4 The EUMETNET AutoPollen programme 2018–2022
In response to the emergence of new technologies for real-time pollen observations and the growing needs of the population, the AutoPollen programme was established to serve as a platform to develop a European automatic pollen monitoring network. The programme is part of EUMETNET, the grouping of European national meteorological and hydrological services (NMHSs), and represents a unique opportunity to significantly contribute to public health and develop the level of service provided across Europe from the very start of the use of automatic pollen monitoring systems. EUMETNET provides an optimal framework for the AutoPollen programme given the collective infrastructure, knowledge, and experience that is held by NHMSs. This includes existing infrastructure and expertise in maintaining monitoring networks, acquiring and exchanging huge amounts of data, and producing pollen forecasts using numerical models.
The ultimate goal of AutoPollen is not only to establish long-term automatic pollen monitoring across Europe, but also to provide pollen observations and model forecasts to the public, medical practitioners, and health authorities for near real-time decision support (e.g. Gilles et al. 2020). The cross-border nature of pollen dispersal (Mohanty et al. 2017; de Weger et al. 2016; Izquierdo et al. 2011; Rousseau et al. 2008) means that it is essential that the monitoring network extends across the entire European continent and which is why significant effort has been placed on involving participants from as many countries as possible (see Table 2 for the complete list of current participants). The participation of these groups is also vital since in most European countries, pollen monitoring networks are not operated by NMHSs or other governmental organisations, even if these institutes nearly all issue pollen forecasts. The availability of real-time pollen data from across the continent would significantly improve such forecasts, and it is thus likely that as the network grows, more and more of these governmental organisations would be willing to establish and operate automatic pollen monitors in their country. Personnel that are currently involved in repetitive manual pollen counting could be oriented towards developing and improving the quality of products providing pollen-related information and further develop research across a range of disciplines (Šantl-Temkiv et al. 2019). This represents a significant paradigm change compared to the present situation where monitoring networks are, in many countries, maintained by private organisations or universities with limited mandate or budget for such activities. The involvement of governmental organisations will help to ensure the long-term sustainability of monitoring networks and the free, public availability of these observations.
5 Tasks to be carried out
The AutoPollen programme aims to cover the entire information chain from measurement through to communication of real-time pollen observations and forecasts. It will clarify the fundamentals of automatic pollen monitoring by proposing standards and measurement requirements, demonstrating the feasibility of a prototype European network by integrating ongoing and planned projects across the continent. The programme has been developed such that each step is addressed with several detailed reports or activities, which are outlined below.

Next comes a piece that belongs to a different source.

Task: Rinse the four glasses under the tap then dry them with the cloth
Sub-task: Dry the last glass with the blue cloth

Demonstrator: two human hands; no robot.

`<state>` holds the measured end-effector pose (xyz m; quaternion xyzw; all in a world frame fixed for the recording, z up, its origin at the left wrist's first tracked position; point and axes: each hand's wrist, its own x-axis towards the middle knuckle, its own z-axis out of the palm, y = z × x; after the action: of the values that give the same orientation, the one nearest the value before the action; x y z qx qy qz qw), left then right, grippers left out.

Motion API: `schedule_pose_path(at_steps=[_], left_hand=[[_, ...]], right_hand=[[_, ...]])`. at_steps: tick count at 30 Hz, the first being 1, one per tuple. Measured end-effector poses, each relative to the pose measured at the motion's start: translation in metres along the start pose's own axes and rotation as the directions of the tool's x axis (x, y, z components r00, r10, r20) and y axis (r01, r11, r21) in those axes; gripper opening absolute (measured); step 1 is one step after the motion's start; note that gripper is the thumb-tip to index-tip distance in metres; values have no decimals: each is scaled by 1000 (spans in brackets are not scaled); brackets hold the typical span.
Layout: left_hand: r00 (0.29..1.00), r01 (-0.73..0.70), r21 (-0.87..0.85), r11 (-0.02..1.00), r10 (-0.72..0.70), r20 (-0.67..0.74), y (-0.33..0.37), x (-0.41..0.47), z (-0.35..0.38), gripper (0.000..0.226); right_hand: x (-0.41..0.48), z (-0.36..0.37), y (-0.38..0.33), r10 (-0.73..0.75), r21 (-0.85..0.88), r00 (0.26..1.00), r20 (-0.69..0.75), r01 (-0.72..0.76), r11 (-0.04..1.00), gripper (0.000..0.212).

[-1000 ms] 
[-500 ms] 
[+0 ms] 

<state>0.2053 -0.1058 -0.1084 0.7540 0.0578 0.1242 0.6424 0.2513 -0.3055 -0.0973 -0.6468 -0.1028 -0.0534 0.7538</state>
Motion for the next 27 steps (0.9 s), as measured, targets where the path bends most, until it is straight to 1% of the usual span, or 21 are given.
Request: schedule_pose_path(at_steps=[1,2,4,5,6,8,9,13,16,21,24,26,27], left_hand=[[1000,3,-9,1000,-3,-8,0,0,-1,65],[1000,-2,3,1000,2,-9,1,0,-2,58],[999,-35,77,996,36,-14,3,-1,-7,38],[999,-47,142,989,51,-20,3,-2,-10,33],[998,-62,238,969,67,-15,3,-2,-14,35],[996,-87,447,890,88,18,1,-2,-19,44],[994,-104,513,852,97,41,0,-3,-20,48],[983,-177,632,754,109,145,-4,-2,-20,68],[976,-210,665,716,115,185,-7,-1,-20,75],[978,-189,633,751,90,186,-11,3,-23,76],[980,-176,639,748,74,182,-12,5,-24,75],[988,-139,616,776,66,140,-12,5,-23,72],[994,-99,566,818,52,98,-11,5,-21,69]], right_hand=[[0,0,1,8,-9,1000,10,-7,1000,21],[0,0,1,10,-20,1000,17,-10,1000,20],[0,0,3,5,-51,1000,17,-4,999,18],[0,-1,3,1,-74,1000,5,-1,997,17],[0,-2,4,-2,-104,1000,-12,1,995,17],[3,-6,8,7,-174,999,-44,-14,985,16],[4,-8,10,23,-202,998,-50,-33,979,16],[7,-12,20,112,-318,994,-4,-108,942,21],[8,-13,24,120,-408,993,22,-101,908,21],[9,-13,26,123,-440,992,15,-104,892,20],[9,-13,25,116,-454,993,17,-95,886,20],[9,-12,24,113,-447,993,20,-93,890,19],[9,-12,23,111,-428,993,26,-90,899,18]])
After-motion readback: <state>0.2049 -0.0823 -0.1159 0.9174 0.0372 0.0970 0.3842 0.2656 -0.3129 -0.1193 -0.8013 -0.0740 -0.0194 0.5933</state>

5.1 Technology and measurement methods
The technology behind automatic pollen monitoring is still in its infancy and both the challenges and full potential of these measurements need to be completely understood. An intercomparison campaign to test the range of available automatic pollen monitors will be carried out in parallel with manual Hirst-type observations to compare how instruments function under different ambient conditions and to better understand limits of detection as well as levels of accuracy. Minimum requirements in terms of the pollen species to be identified will also need to be established. Furthermore, it is essential that the new methods are validated and a set of standards developed for automatic pollen measurements, as has been done for manual Hirst-type observations (CEN EN 16868:2019). Such standards will need to include a wide range of criteria including sampling height and volume, as well as calibration and maintenance standards. There needs to be common agreement across a future monitoring network for each of these aspects, all of which need to be fully documented from the start. Establishing these standards from the very beginning will prevent unnecessary duplication and harmonisation efforts in the future, thus saving considerable personnel and financial resources.

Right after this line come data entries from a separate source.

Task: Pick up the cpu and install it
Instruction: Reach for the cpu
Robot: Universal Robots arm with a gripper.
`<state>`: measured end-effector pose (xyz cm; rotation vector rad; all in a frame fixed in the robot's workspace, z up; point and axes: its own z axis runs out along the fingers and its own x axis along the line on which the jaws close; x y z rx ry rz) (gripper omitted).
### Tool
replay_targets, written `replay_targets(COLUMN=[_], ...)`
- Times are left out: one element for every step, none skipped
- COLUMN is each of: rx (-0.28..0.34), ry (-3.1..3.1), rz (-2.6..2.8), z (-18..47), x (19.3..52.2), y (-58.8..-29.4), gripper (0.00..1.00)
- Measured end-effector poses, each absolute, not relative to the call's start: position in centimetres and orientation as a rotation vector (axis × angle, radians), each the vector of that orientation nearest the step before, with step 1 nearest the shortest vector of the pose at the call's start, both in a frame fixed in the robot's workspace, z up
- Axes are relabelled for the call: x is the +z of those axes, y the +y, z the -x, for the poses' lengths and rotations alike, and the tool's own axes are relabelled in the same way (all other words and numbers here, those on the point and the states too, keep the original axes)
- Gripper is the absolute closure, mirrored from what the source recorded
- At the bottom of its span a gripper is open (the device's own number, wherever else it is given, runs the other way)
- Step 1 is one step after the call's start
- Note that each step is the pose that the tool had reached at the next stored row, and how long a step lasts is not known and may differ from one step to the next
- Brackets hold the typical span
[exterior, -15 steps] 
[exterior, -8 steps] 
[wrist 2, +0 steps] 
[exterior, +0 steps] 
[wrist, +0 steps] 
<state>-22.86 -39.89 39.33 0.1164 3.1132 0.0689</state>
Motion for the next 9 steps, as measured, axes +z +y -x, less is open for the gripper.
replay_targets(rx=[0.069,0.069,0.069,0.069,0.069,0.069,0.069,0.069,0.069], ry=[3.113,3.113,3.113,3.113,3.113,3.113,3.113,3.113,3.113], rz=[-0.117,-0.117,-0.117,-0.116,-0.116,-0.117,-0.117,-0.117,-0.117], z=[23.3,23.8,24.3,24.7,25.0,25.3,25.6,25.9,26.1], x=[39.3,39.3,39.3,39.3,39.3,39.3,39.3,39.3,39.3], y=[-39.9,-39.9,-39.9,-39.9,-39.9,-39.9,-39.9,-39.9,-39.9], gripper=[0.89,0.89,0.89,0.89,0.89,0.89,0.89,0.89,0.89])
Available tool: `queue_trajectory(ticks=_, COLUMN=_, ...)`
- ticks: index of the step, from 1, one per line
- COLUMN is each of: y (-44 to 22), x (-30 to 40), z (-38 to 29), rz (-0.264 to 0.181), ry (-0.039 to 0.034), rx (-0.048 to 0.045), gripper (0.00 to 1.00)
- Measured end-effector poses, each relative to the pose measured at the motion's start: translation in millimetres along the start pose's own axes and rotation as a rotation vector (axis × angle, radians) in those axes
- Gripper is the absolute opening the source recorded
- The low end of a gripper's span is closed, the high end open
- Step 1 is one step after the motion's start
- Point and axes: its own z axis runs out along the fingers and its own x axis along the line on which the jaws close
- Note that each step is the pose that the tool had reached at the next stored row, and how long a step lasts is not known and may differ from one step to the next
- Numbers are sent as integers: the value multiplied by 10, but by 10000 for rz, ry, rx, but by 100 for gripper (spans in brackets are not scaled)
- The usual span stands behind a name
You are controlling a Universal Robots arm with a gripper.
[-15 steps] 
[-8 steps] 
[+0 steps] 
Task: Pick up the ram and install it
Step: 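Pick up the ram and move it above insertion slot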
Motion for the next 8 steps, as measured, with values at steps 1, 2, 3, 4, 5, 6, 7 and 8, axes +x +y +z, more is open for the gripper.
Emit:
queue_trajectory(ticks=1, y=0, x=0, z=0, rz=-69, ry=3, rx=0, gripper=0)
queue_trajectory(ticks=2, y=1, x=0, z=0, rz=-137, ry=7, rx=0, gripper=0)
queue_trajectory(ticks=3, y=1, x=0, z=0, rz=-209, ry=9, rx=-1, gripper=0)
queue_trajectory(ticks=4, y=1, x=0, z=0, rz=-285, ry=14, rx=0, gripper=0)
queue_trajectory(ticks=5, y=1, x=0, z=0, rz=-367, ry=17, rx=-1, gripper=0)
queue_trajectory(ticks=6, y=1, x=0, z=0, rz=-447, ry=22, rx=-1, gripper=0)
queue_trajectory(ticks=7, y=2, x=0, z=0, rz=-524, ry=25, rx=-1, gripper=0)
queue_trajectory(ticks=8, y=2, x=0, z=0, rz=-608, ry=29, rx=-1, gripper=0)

5.2 Site selection and network design
Similar to measurement standards, a set of criteria for optimal measuring sites will need to be developed as will a list of metadata to be reported at each site. The representativeness of each monitoring station will also need to be assessed and research into the best methods for doing this carried out. While the selection of individual measurement sites may depend on a number of local and regional factors, in particular vegetation, it is essential that the entire European network is designed in an intelligent way. This should ensure optimal spatial coverage and minimise related costs, all the while keeping in mind the importance of maintaining long-term records. A number of reference sites will also be established in different bioclimatic regions to provide the possibility to test and compare the various instruments available on the market. Such activities will serve to verify how different instruments operate in different climatic conditions and whether they are able to recognise, at least, the most important pollen present in the European atmosphere.
5.3 Data format and exchange protocols
To ensure data can be effectively shared, a uniform data format will need to be established, regardless of instrument or technology. Exchange protocols will also need to be developed to assure timely data availability, as will data quality control procedures, including how to quantify data quality. Existing infrastructure could be used to store and distribute data. Exploiting a joint European database would provide considerable savings, facilitating data exchange and large-scale data analysis. Such data exchange is vital also for numerical models, which require real-time observations to provide more accurate forecasts, as well as for other downstream products.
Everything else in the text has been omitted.